Work request -> Your answer should be the full set of entries, given again without alteration.

───── Records for the exercise ─────

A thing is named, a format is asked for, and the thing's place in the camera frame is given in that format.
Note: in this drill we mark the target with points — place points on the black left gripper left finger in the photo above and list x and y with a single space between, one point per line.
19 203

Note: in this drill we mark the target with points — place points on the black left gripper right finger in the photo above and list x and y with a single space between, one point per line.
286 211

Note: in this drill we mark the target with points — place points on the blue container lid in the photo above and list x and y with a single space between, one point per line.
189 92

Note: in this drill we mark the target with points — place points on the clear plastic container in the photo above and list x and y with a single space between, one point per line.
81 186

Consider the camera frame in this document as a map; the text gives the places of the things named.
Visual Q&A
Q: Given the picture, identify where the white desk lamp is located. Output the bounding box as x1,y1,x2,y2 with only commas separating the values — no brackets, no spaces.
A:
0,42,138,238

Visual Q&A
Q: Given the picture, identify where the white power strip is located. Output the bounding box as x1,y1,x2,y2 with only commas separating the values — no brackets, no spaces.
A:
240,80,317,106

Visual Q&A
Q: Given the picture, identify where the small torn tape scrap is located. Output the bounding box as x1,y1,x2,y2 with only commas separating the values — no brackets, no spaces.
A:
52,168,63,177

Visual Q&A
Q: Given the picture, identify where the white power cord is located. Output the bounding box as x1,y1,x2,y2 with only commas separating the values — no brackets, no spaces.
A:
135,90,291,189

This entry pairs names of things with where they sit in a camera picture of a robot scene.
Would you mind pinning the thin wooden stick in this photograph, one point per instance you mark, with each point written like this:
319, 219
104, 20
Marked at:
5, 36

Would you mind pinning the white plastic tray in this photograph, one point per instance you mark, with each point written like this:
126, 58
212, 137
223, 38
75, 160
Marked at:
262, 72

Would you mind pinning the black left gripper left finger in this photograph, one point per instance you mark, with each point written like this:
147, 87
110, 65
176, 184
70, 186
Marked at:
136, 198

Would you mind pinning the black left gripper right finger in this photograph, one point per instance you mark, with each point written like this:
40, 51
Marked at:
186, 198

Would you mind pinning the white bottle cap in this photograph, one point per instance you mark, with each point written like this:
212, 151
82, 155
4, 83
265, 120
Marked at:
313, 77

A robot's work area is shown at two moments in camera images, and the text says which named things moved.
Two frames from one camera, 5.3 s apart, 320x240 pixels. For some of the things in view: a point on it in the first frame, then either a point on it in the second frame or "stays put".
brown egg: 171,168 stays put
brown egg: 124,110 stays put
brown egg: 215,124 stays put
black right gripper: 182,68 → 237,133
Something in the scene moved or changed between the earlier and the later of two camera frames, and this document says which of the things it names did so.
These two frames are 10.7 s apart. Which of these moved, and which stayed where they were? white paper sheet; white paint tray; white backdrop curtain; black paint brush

─────

Solution ->
A thing is named, a format is asked for, and the thing's place in the camera frame is given in that format.
Note: in this drill we mark the target with points — place points on the black left gripper left finger in the photo above and list x and y with a single space between, one point per line.
19 203

Note: in this drill we mark the target with points — place points on the black left gripper right finger in the photo above and list x and y with a single space between, one point per line.
286 211

Note: in this drill we mark the target with points — place points on the blue container lid in the photo above and list x and y with a single space between, one point per line.
189 92

Note: in this drill we mark the target with points — place points on the clear plastic container in the photo above and list x and y with a single space between, one point per line.
81 186

Consider the camera frame in this document as a map; the text gives the places of the things named.
Visual Q&A
Q: Given the picture, identify where the white desk lamp is located. Output the bounding box as x1,y1,x2,y2 with only commas separating the values — no brackets, no spaces.
A:
0,42,138,238

Visual Q&A
Q: Given the picture, identify where the white power strip is located. Output the bounding box as x1,y1,x2,y2 with only commas separating the values — no brackets, no spaces.
A:
240,80,317,106

Visual Q&A
Q: Given the picture, identify where the small torn tape scrap is located. Output the bounding box as x1,y1,x2,y2 with only commas separating the values — no brackets, no spaces.
A:
52,168,63,177

Visual Q&A
Q: Given the picture, identify where the white power cord is located. Output the bounding box as x1,y1,x2,y2 with only commas separating the values — no brackets, no spaces.
A:
135,90,291,189

This entry pairs names of things with where they sit in a camera picture of a robot scene.
Would you mind pinning the thin wooden stick in this photograph, one point per instance you mark, with each point written like this:
319, 219
104, 20
Marked at:
5, 36

Would you mind pinning the white plastic tray in this photograph, one point per instance you mark, with each point written like this:
126, 58
212, 137
223, 38
75, 160
Marked at:
262, 72

Would you mind pinning the black left gripper left finger in this photograph, one point per instance you mark, with each point written like this:
147, 87
110, 65
176, 184
70, 186
Marked at:
136, 198

Would you mind pinning the black left gripper right finger in this photograph, one point per instance you mark, with each point written like this:
40, 51
Marked at:
186, 198

Would you mind pinning the white bottle cap in this photograph, one point per instance you mark, with each point written like this:
212, 151
82, 155
4, 83
265, 120
Marked at:
313, 77

A robot's work area is shown at two moments in camera images, and the text says which named things moved.
Two frames from one camera, 5.3 s apart, 320x240 pixels. For some of the things in view: a point on it in the first frame, then either a point on it in the second frame or "stays put".
brown egg: 171,168 stays put
brown egg: 124,110 stays put
brown egg: 215,124 stays put
black right gripper: 182,68 → 237,133
Something in the scene moved or changed between the earlier and the later of two camera frames, and this document says which of the things it names did so.
These two frames are 10.7 s apart. Which of these moved, and which stayed where they were? white paper sheet; white paint tray; white backdrop curtain; black paint brush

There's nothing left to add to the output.